## Work order
Exactly the lines from the opening of the data through the line containing "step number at" should be reproduced, please, with nothing added.

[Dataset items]
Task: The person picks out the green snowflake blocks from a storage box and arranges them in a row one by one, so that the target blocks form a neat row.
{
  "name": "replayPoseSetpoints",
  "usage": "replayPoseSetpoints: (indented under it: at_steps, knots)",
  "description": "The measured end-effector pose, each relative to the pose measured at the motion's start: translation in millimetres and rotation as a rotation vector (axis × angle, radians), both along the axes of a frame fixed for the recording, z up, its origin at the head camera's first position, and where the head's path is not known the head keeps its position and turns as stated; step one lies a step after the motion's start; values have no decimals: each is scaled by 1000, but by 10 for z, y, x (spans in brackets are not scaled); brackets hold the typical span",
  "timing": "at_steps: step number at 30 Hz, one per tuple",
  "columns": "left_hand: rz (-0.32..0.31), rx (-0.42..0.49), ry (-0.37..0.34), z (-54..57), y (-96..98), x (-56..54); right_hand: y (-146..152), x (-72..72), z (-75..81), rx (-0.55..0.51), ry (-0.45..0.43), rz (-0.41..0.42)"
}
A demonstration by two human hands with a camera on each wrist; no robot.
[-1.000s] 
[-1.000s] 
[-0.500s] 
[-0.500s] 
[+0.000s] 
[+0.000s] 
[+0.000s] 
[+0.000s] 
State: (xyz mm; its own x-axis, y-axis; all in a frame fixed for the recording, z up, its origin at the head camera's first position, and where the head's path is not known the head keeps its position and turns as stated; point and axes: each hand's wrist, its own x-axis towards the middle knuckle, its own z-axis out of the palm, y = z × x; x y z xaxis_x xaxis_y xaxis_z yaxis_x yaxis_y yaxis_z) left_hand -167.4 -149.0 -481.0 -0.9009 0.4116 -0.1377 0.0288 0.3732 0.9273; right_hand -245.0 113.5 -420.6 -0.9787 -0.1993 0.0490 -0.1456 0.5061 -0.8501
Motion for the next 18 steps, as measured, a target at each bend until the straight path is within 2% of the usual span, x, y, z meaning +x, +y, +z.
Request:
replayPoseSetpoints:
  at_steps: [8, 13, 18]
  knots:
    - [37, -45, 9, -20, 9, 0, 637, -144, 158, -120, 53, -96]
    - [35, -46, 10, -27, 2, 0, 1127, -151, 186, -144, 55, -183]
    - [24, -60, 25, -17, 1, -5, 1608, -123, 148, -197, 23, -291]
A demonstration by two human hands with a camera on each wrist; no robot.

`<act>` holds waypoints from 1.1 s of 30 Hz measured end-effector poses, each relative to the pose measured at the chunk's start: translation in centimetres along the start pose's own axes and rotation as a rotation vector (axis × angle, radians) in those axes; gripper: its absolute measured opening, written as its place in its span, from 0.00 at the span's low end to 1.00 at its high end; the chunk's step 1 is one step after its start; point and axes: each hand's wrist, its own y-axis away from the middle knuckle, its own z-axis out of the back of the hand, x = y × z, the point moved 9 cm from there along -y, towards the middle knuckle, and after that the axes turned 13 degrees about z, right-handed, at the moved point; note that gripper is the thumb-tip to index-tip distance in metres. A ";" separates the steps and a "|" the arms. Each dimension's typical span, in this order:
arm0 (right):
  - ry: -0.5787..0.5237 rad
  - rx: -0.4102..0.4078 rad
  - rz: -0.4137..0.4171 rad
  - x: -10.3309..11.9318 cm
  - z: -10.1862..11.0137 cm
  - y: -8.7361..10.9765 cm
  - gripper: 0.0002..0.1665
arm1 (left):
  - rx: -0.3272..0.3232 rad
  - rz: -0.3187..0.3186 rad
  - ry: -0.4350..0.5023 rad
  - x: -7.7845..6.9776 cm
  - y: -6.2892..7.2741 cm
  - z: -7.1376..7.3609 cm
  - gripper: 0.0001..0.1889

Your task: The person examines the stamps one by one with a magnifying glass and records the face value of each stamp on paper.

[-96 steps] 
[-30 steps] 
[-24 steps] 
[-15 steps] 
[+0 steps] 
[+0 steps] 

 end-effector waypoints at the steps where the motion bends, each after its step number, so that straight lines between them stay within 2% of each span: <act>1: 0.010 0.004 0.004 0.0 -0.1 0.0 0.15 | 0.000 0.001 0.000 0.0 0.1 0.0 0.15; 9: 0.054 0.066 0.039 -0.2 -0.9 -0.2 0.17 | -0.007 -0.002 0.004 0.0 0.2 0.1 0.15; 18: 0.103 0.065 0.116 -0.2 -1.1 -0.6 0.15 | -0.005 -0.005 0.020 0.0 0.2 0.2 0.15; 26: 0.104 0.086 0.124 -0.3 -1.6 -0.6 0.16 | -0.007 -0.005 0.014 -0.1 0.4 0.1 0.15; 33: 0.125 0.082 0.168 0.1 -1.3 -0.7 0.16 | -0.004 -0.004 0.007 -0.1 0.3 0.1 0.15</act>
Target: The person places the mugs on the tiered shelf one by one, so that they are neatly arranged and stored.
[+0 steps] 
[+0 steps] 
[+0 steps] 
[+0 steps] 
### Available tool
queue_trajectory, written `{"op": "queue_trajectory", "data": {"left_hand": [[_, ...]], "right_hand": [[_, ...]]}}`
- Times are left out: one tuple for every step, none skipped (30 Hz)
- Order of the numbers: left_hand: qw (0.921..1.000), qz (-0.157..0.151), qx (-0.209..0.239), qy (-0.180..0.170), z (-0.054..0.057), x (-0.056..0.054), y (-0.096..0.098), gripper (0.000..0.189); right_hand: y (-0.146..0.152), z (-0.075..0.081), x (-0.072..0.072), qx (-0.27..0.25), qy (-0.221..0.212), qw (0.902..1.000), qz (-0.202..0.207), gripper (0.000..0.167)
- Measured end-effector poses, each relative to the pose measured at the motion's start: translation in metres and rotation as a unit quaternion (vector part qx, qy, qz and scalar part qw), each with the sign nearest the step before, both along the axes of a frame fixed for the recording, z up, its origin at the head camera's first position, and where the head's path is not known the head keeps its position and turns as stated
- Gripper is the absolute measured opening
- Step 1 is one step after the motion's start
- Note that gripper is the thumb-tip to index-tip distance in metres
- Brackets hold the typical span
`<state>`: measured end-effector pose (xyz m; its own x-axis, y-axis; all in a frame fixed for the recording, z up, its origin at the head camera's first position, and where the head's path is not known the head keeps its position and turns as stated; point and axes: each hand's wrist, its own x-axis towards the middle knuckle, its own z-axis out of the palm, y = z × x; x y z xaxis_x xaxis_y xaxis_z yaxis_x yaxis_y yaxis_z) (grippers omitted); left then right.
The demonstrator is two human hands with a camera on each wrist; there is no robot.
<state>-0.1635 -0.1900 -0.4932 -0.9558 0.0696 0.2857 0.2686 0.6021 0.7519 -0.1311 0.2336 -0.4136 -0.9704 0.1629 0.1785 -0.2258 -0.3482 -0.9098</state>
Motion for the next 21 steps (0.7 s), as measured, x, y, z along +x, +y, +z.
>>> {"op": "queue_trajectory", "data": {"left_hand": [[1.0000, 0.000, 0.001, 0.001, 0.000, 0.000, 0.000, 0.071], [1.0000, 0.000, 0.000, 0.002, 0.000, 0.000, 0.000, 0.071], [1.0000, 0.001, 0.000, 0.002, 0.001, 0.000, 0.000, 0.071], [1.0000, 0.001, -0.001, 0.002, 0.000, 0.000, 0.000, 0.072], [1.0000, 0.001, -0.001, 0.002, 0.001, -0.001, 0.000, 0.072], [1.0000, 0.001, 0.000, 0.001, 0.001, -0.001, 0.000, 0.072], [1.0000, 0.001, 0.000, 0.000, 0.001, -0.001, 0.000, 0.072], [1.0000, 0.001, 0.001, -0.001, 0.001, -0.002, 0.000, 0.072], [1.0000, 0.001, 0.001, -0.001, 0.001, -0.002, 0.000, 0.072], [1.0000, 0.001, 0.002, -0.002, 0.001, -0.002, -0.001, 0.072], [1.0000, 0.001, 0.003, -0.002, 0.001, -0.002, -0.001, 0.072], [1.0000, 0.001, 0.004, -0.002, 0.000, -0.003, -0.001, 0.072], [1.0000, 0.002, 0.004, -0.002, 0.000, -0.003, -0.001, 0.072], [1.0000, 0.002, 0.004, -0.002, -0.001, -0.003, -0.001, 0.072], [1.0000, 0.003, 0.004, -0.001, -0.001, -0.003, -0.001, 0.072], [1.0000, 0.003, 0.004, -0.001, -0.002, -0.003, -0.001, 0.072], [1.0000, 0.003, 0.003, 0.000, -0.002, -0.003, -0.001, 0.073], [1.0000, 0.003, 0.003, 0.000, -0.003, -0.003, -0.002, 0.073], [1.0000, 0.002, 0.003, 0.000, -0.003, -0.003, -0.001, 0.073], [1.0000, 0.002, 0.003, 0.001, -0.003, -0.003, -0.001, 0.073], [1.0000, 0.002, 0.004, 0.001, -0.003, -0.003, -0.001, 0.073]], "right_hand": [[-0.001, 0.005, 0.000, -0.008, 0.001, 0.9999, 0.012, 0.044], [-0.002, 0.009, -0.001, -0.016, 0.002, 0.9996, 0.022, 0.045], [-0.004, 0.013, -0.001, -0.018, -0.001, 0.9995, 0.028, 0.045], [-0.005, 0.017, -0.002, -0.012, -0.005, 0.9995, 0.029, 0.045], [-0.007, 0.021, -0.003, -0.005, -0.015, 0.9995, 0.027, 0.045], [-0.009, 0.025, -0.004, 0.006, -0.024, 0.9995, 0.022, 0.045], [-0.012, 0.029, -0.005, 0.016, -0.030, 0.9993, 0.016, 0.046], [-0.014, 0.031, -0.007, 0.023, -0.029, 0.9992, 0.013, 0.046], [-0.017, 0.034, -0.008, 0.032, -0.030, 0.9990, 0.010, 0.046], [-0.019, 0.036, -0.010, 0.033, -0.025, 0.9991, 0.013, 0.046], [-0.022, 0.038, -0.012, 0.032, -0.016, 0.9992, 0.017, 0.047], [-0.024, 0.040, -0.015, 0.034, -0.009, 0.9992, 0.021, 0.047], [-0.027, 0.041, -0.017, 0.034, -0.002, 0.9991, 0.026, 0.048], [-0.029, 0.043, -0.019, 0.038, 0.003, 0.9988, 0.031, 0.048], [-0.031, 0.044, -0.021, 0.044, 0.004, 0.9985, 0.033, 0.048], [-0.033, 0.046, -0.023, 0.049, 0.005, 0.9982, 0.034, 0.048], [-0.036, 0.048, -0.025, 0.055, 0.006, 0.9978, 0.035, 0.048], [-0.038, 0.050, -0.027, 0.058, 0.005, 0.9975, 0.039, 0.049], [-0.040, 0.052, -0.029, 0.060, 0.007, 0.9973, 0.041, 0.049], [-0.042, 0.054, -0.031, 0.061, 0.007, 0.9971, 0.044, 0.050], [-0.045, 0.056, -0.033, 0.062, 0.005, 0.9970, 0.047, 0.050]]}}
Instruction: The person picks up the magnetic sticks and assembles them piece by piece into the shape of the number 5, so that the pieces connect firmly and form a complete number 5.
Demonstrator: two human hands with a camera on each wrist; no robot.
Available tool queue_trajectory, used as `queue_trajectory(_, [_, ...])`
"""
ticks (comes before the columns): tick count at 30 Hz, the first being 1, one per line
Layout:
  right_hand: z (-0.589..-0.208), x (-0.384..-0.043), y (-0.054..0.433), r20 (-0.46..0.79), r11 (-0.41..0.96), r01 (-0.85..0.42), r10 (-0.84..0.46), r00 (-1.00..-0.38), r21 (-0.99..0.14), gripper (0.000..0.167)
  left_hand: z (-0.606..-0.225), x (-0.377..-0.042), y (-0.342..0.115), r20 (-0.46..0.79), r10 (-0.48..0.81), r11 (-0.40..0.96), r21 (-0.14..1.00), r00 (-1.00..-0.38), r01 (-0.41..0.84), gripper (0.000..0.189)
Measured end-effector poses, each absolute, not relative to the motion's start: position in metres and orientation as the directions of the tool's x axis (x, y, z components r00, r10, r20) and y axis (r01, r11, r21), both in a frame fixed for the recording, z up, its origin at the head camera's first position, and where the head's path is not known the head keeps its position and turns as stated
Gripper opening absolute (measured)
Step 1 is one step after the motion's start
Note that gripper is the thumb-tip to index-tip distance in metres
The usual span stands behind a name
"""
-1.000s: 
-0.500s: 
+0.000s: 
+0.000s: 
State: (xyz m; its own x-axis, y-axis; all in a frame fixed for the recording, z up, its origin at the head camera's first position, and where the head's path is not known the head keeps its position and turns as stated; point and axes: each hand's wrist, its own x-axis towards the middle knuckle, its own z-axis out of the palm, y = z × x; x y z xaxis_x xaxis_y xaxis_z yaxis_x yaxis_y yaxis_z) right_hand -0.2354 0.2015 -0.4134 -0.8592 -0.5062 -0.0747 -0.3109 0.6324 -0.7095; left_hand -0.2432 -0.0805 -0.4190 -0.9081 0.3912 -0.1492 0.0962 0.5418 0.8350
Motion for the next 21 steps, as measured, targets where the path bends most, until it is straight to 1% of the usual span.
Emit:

## Solution
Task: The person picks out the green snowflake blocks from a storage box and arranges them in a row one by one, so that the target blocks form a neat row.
{
  "name": "replayPoseSetpoints",
  "usage": "replayPoseSetpoints: (indented under it: at_steps, knots)",
  "description": "The measured end-effector pose, each relative to the pose measured at the motion's start: translation in millimetres and rotation as a rotation vector (axis × angle, radians), both along the axes of a frame fixed for the recording, z up, its origin at the head camera's first position, and where the head's path is not known the head keeps its position and turns as stated; step one lies a step after the motion's start; values have no decimals: each is scaled by 1000, but by 10 for z, y, x (spans in brackets are not scaled); brackets hold the typical span",
  "timing": "at_steps: step number at 30 Hz, one per tuple",

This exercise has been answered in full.